[EXERCISE]: From the entries below, copy every line holding the word "camera".

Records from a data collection

□ □ □ □

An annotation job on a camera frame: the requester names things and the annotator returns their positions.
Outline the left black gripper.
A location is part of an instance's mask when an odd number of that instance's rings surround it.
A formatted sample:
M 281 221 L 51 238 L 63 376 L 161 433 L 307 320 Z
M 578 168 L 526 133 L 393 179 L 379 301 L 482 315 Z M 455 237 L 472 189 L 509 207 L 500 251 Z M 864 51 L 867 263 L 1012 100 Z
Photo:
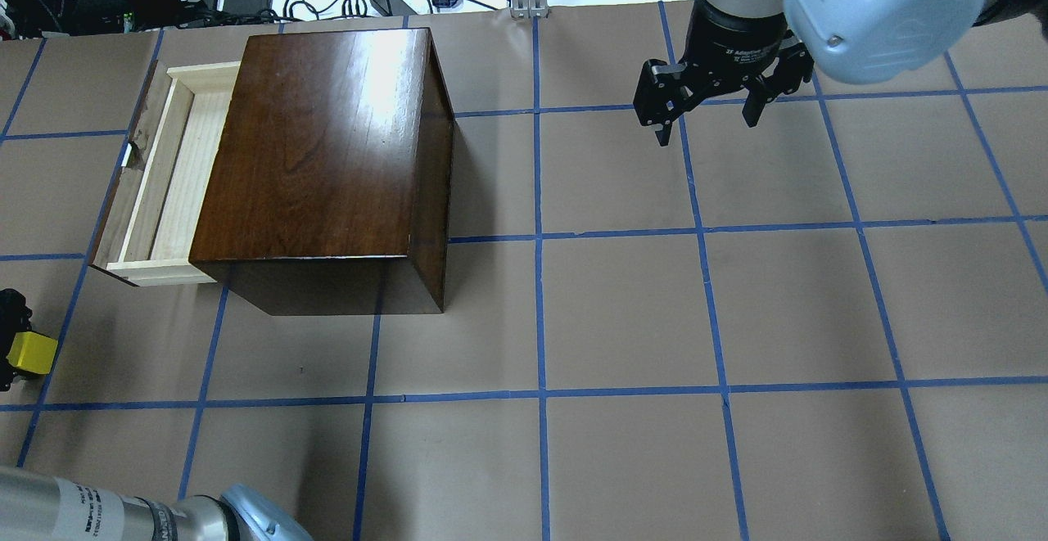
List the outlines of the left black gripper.
M 13 337 L 16 333 L 31 331 L 32 310 L 27 306 L 25 295 L 17 290 L 1 291 L 1 336 Z M 0 367 L 0 391 L 10 391 L 16 381 L 29 380 L 29 373 L 2 361 Z

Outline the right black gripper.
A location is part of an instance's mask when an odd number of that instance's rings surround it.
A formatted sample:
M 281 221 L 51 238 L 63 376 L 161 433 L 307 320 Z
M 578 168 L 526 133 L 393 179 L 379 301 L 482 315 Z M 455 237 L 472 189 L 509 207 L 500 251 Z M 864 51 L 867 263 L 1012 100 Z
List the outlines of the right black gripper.
M 814 73 L 806 44 L 788 34 L 689 34 L 677 64 L 645 61 L 633 107 L 665 148 L 674 122 L 700 102 L 745 91 L 742 115 L 754 128 L 768 104 L 796 93 Z

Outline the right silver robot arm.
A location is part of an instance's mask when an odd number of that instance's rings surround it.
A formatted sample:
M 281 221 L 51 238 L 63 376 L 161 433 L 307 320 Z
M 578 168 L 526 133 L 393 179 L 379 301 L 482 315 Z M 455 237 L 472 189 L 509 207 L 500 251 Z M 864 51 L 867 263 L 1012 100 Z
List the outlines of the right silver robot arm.
M 849 85 L 883 83 L 974 27 L 1042 10 L 1046 0 L 693 0 L 684 50 L 673 63 L 643 63 L 633 107 L 663 146 L 673 124 L 711 98 L 744 92 L 754 127 L 816 69 Z

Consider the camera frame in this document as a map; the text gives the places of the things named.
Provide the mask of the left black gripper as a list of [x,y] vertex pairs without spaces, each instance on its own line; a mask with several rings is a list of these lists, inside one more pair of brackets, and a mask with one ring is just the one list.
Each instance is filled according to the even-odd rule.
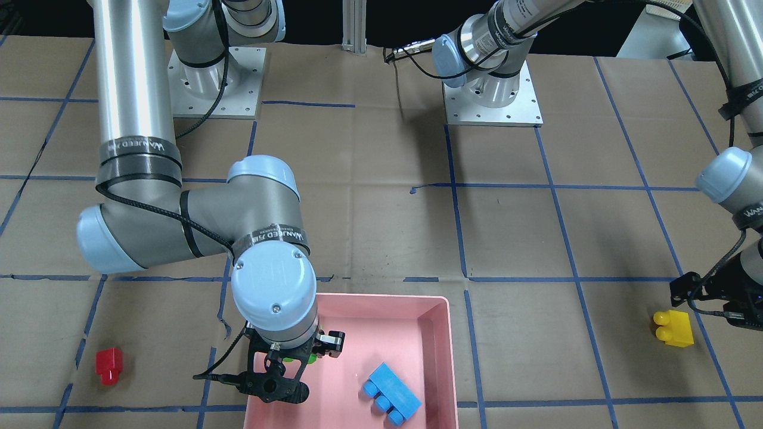
[[729,324],[762,331],[761,240],[733,256],[704,288],[709,298],[725,301],[723,317]]

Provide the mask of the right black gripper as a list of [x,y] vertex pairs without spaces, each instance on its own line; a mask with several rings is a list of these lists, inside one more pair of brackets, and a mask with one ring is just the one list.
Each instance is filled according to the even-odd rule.
[[302,382],[302,375],[308,364],[305,361],[283,363],[281,358],[294,350],[295,353],[319,353],[323,357],[338,358],[346,337],[343,331],[325,332],[319,328],[302,345],[287,349],[267,343],[250,323],[245,325],[242,333],[250,342],[246,370],[238,375],[238,391],[246,396],[258,397],[264,403],[305,402],[310,391],[308,385]]

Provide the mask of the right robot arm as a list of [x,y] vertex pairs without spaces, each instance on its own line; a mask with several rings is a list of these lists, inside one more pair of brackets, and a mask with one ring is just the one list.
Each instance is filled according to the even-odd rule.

□ □ □ □

[RESULT]:
An annotation job on a camera frame: the requester names things and the annotator returns their positions.
Consider the camera frame in this document as a map; the text gives the places of the things named.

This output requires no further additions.